Their experiments revealed that one metabolic control pathway, called the CDP-ethanolamine pathway, selectively regulated the T follicular helper cells.

“This finding was a big surprise,” Chi said.

“First of all, this pathway was considered to have a housekeeping function leading to the production of building blocks for the cell membrane. But we discovered that it has a major signalling function. And secondly, we were surprised that this pathway – and not other parallel pathways of this type –was the only one involved in regulating T follicular helper cells.”

As an additional method to determine if the pathway selectively regulated the T follicular helper cells, the researchers deleted each of the key enzymes they identified in the CDP-ethanolamine pathway. They found that deletion of these enzymes, but not those of other parallel regulatory pathways, selectively impaired development of the T follicular helper cells, but not overall immune function.

Drugs to modify the immune system and its vaccine response

Chi noted that, importantly, those key enzymes could be targets for drugs that either enhance or inhibit the pathway, and therefore impact the activity of the T cells.

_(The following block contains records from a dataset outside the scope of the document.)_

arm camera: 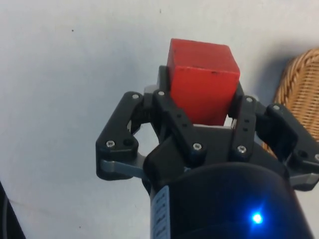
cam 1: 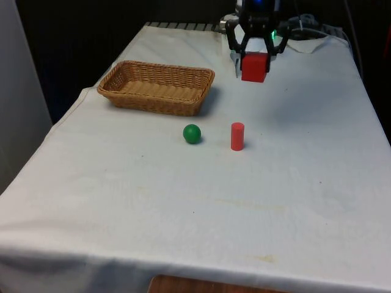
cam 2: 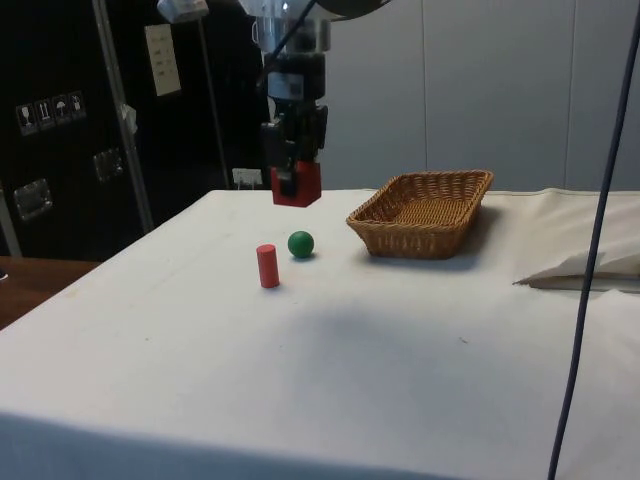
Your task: Pick up the object to the left of the cylinder and place it into the basket.
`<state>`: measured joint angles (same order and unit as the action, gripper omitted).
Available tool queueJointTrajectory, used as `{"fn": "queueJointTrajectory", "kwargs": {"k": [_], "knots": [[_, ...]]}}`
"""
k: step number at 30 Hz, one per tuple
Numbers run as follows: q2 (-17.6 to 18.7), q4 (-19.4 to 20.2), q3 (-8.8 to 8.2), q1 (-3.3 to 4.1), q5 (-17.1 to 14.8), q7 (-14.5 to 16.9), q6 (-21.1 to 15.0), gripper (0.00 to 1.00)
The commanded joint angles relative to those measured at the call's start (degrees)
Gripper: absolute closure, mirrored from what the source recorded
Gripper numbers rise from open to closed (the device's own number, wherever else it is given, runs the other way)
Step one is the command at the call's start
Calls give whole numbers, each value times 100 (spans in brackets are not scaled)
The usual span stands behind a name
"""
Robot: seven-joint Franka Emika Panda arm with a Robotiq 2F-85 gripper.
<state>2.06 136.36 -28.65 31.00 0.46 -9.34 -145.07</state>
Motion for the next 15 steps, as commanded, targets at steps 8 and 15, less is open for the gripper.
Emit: {"fn": "queueJointTrajectory", "kwargs": {"k": [8,15], "knots": [[-143,138,-166,-63,92,252,-6,100],[-160,183,-321,-109,103,539,0,100]]}}
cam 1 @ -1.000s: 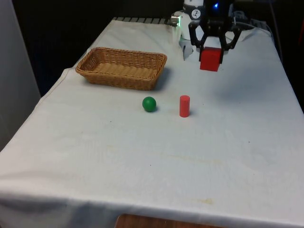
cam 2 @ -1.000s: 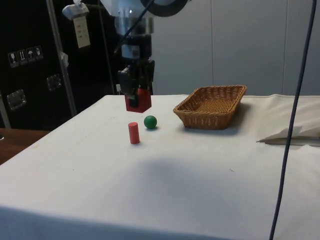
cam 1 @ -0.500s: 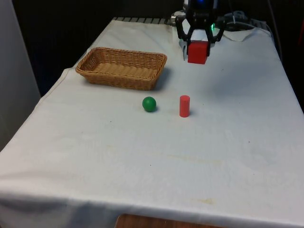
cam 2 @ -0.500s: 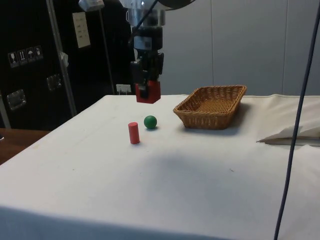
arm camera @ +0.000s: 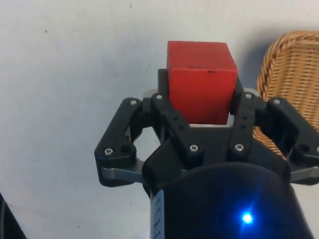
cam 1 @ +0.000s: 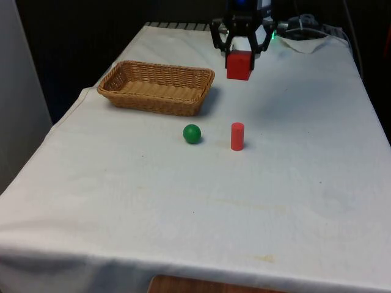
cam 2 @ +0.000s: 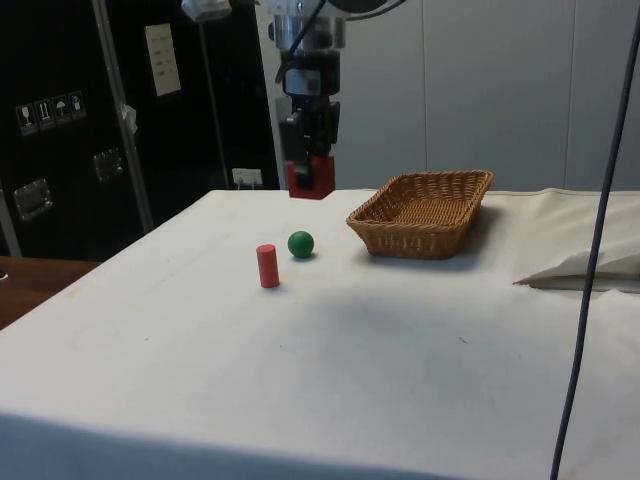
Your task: Pick up the object to the left of the cylinder and place it into the basket.
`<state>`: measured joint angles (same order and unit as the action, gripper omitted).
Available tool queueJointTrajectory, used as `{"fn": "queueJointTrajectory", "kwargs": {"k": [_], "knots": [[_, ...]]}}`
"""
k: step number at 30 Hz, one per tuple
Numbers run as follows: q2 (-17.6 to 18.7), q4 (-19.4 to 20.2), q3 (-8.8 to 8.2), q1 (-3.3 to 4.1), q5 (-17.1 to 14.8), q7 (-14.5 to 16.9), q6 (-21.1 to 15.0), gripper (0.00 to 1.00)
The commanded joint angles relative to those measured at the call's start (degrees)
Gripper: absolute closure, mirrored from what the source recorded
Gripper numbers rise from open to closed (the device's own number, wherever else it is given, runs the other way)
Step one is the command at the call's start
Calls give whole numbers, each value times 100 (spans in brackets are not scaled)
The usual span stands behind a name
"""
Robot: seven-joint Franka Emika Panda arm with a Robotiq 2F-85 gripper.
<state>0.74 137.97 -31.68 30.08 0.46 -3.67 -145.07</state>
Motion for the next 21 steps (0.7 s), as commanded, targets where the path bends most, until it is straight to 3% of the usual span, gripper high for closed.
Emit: {"fn": "queueJointTrajectory", "kwargs": {"k": [1,3,4,12,13,14,21], "knots": [[-29,29,-40,-23,109,0,0,100],[0,11,-40,-6,0,69,0,100],[-29,40,-74,-23,120,52,0,100],[-63,126,-292,-52,218,309,-23,100],[-23,97,-281,-29,92,361,0,100],[-69,138,-309,-52,235,327,-23,100],[-138,246,-481,-86,413,464,-40,100]]}}
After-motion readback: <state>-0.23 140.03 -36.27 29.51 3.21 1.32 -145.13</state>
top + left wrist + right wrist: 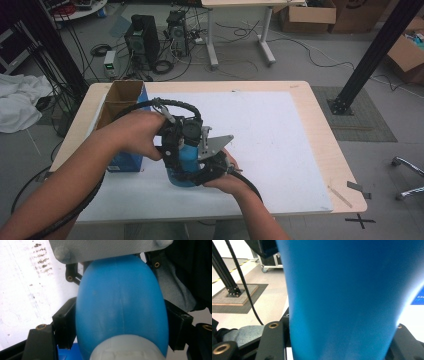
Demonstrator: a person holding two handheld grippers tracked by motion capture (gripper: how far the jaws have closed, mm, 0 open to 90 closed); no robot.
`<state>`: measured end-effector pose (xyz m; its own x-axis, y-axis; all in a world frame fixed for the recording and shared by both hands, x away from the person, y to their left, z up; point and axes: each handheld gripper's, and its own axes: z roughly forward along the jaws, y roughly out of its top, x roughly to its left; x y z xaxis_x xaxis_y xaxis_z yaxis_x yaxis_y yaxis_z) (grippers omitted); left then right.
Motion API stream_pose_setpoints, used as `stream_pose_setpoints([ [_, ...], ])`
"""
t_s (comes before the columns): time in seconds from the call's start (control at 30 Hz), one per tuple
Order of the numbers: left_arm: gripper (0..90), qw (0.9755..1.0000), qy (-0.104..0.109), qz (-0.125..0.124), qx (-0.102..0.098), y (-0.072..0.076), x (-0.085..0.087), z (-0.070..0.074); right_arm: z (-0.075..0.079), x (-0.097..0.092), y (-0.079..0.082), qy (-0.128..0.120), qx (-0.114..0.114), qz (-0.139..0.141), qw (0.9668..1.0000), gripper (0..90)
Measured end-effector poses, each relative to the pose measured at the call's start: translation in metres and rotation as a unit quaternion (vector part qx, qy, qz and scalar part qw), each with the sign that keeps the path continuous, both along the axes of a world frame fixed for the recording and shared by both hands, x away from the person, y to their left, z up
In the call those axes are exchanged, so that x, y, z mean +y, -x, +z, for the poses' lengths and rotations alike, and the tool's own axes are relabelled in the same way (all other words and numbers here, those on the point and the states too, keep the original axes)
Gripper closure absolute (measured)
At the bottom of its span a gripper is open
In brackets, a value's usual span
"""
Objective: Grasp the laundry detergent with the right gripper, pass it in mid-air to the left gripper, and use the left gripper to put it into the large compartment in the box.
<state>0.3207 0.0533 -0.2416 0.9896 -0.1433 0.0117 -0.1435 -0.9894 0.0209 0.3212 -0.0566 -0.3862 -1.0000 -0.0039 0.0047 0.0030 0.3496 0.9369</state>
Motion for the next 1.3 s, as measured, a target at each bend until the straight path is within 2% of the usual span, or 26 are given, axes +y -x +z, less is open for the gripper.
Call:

“We are now exploring whether we can enhance the effectiveness of vaccines by using drugs that activate the pathway, to help these T cells mobilise the immune system to generate antibodies in response to a vaccine.

“On the other hand, to treat autoimmune disease, we’re interested in developing new ways to inhibit this pathway,” he said. “This approach is promising because we know that such activation or inhibition is highly selective for T follicular helper cells and would not affect other immune functions, Chi continued.